Item 2.03 Creation of a Direct Financial Obligation or an Obligation Under an Off-Balance Sheet Arrangement of a Registrant
     In connection with the Merger, SanDisk has entered into a supplemental indenture, dated as of November 19, 2006, to amend the March 2005 indenture among msystems, M-Systems Finance Inc., a wholly-owned subsidiary of msystems (“Mfinco”), and the trustee thereunder, pursuant to which Mfinco issued $75 million aggregate principal amount of 1.0% Convertible Notes due March 15, 2035 (the “Notes”). Under the supplemental indenture, SanDisk became the co-obligor under the Notes with Mfinco and entered into guarantees with respect to the obligations of each of msystems and Mfinco under the Notes. SanDisk also agreed that the Notes are now convertible into shares of SanDisk common stock by reference to the Exchange Ratio (an initial conversion rate of approximately 26.8302 shares of SanDisk common stock per $1,000 principal amount of Notes). Interest on the Notes is payable semi-annually on each March 15 and September 15. Holders of the Notes will have the ability to require us to repurchase the Notes for cash, in whole or in part, on March 15 of each of 2010, 2015, 2020, 2025 and 2030, at a repurchase price equal to 100% of the unpaid principal amount of the Notes plus accrued and unpaid interest to, but excluding, the purchase date. In addition, upon the occurrence of a Fundamental Change (which would include certain acquisitions of our common stock by third parties), Holders of the Notes will have the ability to require us to repurchase the Notes for cash, in whole or in part, at a repurchase price equal to 100% of the unpaid principal amount of the Notes plus accrued and unpaid interest to, but excluding, the purchase date.

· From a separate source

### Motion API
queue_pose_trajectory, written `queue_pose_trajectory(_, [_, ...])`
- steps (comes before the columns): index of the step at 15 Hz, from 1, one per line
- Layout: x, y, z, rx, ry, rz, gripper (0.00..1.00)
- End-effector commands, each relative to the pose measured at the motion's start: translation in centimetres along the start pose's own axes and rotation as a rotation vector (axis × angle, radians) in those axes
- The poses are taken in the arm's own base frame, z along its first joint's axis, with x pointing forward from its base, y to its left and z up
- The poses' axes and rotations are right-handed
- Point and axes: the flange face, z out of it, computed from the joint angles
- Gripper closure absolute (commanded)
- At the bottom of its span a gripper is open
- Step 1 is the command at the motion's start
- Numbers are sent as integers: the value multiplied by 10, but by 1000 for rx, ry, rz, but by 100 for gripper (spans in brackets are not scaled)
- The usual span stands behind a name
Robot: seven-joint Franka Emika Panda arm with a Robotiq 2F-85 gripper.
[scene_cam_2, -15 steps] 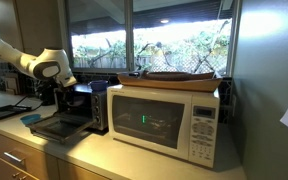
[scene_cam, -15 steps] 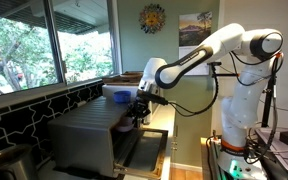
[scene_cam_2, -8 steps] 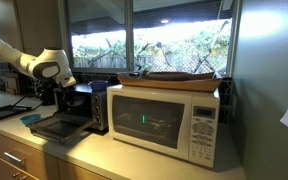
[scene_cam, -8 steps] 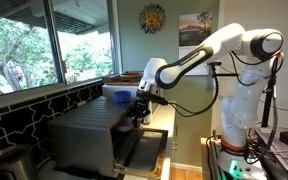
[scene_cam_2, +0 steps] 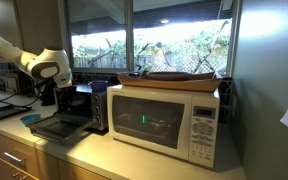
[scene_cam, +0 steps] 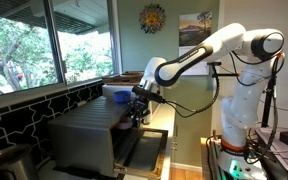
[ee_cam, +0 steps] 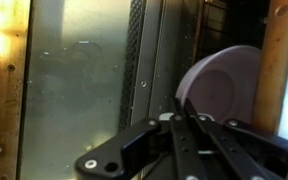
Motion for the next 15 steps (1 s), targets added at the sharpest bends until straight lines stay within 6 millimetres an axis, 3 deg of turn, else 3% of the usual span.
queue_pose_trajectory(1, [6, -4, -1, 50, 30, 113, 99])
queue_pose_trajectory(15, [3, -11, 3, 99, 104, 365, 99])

We have the right, upon the happening of certain circumstances, to redeem the Notes beginning March 15, 2008 until March 15, 2010, and to redeem the Notes without condition at any time after March 15, 2010, in each case in whole or in part at a repurchase price equal to 100% of the unpaid principal amount of the Notes plus accrued and unpaid interest to, but excluding, the purchase date.
Section 9 — Financial Statements and Exhibits
Item 9.01 Financial Statements and Exhibits
     (a) Financial Statements of Business Acquired
     The financial statements required by Item 9.01(a) of Form 8-K will be filed by amendment within 71 calendar days after the date this report on Form 8-K must be filed.
     (b) Pro Forma Financial Information
     The pro forma financial statements required by Item 9.01(b) of Form 8-K will be filed by amendment within 71 calendar days after the date this report on Form 8-K must be filed.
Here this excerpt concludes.